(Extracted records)
- - - -

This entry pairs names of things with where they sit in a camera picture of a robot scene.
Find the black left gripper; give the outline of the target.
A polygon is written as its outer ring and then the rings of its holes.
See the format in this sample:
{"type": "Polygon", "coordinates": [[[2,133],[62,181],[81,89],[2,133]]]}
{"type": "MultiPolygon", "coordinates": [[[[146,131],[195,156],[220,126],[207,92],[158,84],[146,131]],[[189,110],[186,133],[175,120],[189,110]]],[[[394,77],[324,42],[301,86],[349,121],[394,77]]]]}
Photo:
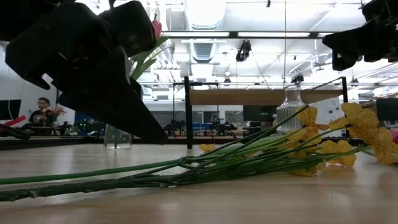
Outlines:
{"type": "Polygon", "coordinates": [[[129,134],[163,141],[167,134],[127,77],[127,57],[155,45],[143,5],[129,1],[95,14],[76,1],[6,1],[5,63],[45,90],[43,74],[62,75],[60,103],[129,134]]]}

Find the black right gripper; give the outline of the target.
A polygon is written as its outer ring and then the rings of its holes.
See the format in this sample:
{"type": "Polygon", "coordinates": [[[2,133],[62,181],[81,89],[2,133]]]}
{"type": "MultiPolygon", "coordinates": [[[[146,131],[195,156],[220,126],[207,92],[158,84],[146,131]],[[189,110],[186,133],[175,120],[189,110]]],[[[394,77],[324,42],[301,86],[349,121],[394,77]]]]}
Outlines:
{"type": "Polygon", "coordinates": [[[362,8],[366,23],[324,36],[332,49],[332,69],[346,70],[356,62],[397,62],[397,0],[372,0],[362,8]]]}

- - - -

Exercise aim → Apart from the images, every line above needs to be printed again exactly.

Reply to the task →
This entry pairs names of things with where they sit in a camera picture of a robot scene.
Find the black left gripper; give the outline of the target.
A polygon is written as its outer ring and then the rings of its holes.
See the format in this sample:
{"type": "Polygon", "coordinates": [[[2,133],[62,181],[81,89],[2,133]]]}
{"type": "MultiPolygon", "coordinates": [[[[146,131],[195,156],[220,126],[207,92],[158,84],[146,131]],[[189,110],[186,133],[175,120],[189,110]]],[[[394,77],[324,42],[301,86],[349,121],[394,77]]]]}
Photo:
Outlines:
{"type": "Polygon", "coordinates": [[[129,134],[163,141],[167,134],[127,77],[127,57],[155,45],[143,5],[129,1],[95,14],[76,1],[6,1],[5,63],[45,90],[43,74],[62,75],[60,103],[129,134]]]}

Find the black right gripper; give the outline of the target.
A polygon is written as its outer ring and then the rings of its holes.
See the format in this sample:
{"type": "Polygon", "coordinates": [[[2,133],[62,181],[81,89],[2,133]]]}
{"type": "MultiPolygon", "coordinates": [[[[146,131],[195,156],[220,126],[207,92],[158,84],[146,131]],[[189,110],[186,133],[175,120],[189,110]]],[[[394,77],[324,42],[301,86],[349,121],[394,77]]]]}
Outlines:
{"type": "Polygon", "coordinates": [[[362,8],[366,23],[324,36],[332,49],[332,69],[346,70],[356,62],[397,62],[397,0],[372,0],[362,8]]]}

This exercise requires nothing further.